Work to be completed> Each line of the records containing "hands" is to be copied out and returned.

··· Dataset ···

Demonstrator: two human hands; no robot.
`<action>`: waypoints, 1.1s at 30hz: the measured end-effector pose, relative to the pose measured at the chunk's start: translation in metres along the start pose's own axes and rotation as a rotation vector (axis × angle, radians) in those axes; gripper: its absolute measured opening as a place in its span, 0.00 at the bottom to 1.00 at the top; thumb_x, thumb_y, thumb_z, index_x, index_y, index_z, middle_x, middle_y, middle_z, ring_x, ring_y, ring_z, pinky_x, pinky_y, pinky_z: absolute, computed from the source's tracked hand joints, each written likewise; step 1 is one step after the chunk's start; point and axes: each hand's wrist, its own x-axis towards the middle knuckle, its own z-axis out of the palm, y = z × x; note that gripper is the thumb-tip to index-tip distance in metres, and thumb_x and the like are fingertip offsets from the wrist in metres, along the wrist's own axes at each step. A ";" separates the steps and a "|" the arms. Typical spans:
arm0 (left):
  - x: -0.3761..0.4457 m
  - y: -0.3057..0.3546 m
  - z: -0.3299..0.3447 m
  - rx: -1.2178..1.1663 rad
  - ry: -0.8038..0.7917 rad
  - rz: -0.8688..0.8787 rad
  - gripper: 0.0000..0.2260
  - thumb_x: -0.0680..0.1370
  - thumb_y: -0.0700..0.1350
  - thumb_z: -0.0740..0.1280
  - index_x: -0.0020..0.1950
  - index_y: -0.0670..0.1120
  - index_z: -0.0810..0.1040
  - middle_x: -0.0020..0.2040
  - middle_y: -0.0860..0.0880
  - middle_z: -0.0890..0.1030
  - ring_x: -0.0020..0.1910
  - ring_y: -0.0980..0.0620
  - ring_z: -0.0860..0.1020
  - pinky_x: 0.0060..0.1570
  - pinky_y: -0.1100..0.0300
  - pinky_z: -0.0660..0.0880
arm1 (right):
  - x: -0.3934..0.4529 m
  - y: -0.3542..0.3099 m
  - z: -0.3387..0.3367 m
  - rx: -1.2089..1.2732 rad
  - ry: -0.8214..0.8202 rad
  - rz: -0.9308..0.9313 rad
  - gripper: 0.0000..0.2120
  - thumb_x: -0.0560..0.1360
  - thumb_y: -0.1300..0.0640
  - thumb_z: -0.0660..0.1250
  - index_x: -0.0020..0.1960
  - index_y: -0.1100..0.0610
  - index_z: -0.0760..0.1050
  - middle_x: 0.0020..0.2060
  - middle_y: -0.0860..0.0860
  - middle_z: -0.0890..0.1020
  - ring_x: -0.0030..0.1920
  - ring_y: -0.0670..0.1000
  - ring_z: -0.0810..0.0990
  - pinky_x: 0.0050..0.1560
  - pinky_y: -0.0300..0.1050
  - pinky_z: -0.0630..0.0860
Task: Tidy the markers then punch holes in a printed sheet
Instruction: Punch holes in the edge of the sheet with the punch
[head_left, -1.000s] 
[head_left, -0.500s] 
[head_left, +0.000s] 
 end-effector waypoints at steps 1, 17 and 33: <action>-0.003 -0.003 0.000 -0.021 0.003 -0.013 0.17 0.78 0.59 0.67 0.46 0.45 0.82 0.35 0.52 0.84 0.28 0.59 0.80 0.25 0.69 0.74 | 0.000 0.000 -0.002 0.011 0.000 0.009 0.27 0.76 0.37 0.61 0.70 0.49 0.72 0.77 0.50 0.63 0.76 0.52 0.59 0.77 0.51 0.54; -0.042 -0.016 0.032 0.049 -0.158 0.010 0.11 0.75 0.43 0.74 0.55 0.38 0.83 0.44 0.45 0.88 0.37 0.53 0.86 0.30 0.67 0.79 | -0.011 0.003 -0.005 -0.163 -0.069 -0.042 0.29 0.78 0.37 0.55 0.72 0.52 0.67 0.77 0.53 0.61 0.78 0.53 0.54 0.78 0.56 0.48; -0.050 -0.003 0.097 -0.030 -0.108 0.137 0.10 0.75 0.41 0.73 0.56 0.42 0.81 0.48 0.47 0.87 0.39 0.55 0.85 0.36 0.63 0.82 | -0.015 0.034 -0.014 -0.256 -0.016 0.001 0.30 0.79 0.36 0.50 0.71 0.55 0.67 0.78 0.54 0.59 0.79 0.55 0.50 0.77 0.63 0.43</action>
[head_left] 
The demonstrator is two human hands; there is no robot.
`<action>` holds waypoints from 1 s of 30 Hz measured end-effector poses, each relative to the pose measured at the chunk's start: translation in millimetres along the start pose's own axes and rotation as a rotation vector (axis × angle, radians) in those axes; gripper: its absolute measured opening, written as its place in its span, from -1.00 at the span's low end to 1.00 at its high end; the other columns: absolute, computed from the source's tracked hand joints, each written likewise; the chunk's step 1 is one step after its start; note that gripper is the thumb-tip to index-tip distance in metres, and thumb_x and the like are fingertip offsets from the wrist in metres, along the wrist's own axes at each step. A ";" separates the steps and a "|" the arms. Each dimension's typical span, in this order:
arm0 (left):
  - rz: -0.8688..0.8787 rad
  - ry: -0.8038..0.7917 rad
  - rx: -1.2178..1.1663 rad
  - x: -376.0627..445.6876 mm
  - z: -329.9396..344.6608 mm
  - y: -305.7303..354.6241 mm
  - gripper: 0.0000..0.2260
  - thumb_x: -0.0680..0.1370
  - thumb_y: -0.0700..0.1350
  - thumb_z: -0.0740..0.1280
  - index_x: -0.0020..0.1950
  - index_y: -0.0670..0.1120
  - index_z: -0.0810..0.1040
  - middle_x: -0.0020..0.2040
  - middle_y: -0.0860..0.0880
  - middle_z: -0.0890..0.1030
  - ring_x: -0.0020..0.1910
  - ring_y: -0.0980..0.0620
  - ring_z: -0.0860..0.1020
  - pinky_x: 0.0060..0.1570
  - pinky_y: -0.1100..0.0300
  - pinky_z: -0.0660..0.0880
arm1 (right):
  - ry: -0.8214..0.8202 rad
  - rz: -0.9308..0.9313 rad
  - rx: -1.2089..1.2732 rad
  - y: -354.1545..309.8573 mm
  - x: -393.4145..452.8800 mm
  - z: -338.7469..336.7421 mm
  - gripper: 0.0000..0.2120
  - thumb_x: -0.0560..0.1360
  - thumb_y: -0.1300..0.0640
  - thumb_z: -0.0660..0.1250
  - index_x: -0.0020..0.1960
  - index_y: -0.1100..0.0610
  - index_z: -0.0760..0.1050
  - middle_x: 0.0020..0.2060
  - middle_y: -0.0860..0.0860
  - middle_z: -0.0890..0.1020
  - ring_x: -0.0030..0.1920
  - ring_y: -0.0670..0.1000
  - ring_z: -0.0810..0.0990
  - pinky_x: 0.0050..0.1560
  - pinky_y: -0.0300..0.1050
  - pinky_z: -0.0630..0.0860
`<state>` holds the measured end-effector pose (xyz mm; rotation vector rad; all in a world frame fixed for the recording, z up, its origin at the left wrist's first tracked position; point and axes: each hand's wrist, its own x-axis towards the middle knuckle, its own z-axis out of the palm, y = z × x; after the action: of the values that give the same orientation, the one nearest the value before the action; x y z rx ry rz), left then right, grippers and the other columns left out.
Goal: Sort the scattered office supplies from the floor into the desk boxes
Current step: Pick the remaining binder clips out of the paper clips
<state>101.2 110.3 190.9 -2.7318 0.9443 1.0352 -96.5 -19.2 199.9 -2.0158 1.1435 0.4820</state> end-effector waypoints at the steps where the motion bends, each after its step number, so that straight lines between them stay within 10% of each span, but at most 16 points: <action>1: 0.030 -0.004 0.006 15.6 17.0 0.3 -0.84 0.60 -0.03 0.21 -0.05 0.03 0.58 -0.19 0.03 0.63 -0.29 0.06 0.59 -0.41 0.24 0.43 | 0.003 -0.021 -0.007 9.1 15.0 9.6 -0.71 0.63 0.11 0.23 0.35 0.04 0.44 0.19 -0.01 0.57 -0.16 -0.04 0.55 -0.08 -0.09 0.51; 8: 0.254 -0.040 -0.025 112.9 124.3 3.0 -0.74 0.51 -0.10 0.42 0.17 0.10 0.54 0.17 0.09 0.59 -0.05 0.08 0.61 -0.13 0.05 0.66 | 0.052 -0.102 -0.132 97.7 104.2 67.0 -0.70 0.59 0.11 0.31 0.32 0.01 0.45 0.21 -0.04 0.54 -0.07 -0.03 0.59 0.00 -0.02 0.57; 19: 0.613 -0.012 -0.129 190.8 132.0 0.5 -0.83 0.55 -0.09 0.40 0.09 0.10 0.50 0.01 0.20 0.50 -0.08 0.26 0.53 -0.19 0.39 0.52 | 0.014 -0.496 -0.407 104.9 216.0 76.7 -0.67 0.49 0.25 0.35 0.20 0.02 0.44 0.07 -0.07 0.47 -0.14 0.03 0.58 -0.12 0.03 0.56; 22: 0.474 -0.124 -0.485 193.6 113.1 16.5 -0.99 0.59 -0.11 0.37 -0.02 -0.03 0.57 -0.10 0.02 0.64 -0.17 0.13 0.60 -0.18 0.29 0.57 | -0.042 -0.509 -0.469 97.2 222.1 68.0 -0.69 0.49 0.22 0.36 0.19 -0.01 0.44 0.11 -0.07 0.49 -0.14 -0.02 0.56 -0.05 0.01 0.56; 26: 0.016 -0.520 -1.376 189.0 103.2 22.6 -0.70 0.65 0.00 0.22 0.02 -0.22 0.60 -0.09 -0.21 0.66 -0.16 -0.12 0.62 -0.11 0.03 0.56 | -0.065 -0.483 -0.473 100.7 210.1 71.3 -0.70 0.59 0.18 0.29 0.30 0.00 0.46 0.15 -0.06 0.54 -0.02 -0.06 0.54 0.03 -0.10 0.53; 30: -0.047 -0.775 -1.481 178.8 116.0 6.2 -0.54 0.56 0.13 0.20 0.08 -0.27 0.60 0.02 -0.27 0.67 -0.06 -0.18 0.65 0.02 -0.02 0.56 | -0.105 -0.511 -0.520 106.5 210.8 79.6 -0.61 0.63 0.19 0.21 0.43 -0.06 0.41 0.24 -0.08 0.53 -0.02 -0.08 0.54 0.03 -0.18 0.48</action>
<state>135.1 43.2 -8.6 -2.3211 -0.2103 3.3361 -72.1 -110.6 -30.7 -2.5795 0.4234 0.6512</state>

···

Response box>
Demonstrator: two human hands; no robot.
The demonstrator is two human hands; there is no robot.

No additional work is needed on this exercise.